Snoop Dogg chronology
| That's My Work 5 (2014) | Bush (2015) | LBC Movement presents Beach City (2015) |

Singles from Bush
- "Peaches N Cream" Released: March 10, 2015; "So Many Pros" Released: April 14, 2015; "California Roll" Released: May 5, 2015;

= Bush (album) =

Bush (stylized in all caps) is the thirteenth studio album by American rapper Snoop Dogg. It was released on May 12, 2015, through Doggy Style Records and I Am Other, and distributed by Columbia Records. The album was produced by Pharrell Williams and Chad Hugo. It features guest appearances from Kendrick Lamar, Stevie Wonder, Charlie Wilson, Gwen Stefani, T.I. and Rick Ross. Bush was the first album by the rapper after his return to the hip hop moniker Snoop Dogg.
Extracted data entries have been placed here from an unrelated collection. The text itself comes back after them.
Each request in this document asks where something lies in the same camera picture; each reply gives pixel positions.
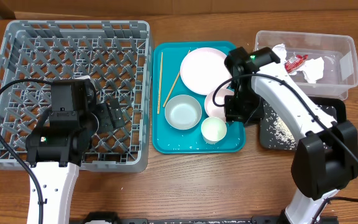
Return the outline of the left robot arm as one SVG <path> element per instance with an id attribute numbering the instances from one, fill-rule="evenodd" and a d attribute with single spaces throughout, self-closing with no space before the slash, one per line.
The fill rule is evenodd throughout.
<path id="1" fill-rule="evenodd" d="M 51 107 L 27 136 L 27 162 L 36 181 L 28 223 L 68 223 L 83 154 L 92 137 L 125 125 L 119 100 L 100 103 L 90 79 L 52 82 Z"/>

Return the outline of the white cup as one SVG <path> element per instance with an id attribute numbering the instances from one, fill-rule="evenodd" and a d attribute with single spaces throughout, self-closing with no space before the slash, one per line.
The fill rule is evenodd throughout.
<path id="1" fill-rule="evenodd" d="M 201 134 L 207 144 L 216 144 L 227 134 L 226 123 L 217 117 L 208 117 L 201 124 Z"/>

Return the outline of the white tissue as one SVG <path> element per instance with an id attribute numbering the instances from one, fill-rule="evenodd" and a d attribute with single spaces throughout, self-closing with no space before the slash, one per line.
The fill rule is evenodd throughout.
<path id="1" fill-rule="evenodd" d="M 287 60 L 287 50 L 285 44 L 278 44 L 272 48 L 272 51 L 280 58 L 280 63 L 284 64 Z"/>
<path id="2" fill-rule="evenodd" d="M 322 57 L 306 60 L 296 71 L 301 72 L 308 83 L 316 83 L 323 78 L 324 60 Z"/>

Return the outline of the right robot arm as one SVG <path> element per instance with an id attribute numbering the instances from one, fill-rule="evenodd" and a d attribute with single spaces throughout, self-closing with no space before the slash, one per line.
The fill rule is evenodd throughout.
<path id="1" fill-rule="evenodd" d="M 231 50 L 224 60 L 234 95 L 224 100 L 227 121 L 259 123 L 267 102 L 297 141 L 291 176 L 297 190 L 277 223 L 322 223 L 323 208 L 358 176 L 356 127 L 315 104 L 288 76 L 269 47 Z"/>

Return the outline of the pile of white rice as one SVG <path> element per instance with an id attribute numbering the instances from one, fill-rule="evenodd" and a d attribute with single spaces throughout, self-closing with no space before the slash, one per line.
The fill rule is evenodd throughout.
<path id="1" fill-rule="evenodd" d="M 264 117 L 260 121 L 260 143 L 266 149 L 288 150 L 296 149 L 296 141 L 286 124 L 265 101 Z"/>

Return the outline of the red snack wrapper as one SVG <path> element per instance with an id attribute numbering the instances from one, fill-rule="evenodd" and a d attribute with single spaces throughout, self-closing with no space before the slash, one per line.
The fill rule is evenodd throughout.
<path id="1" fill-rule="evenodd" d="M 294 72 L 295 70 L 297 70 L 298 68 L 300 68 L 305 61 L 308 59 L 308 55 L 294 55 L 292 56 L 290 59 L 288 59 L 284 66 L 285 66 L 285 70 L 288 73 Z"/>

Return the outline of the grey bowl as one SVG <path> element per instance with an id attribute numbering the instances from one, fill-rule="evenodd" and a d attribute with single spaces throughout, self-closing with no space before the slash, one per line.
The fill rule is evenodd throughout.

Bush was supported by three singles; "Peaches N Cream", "So Many Pros" and "California Roll". The album received generally positive reviews from critics, debuting at number 14 on the US Billboard 200, and number one on the US Top R&B/Hip-Hop Albums. It serves as the follow-up to Snoop's twelfth studio album Reincarnated (2013).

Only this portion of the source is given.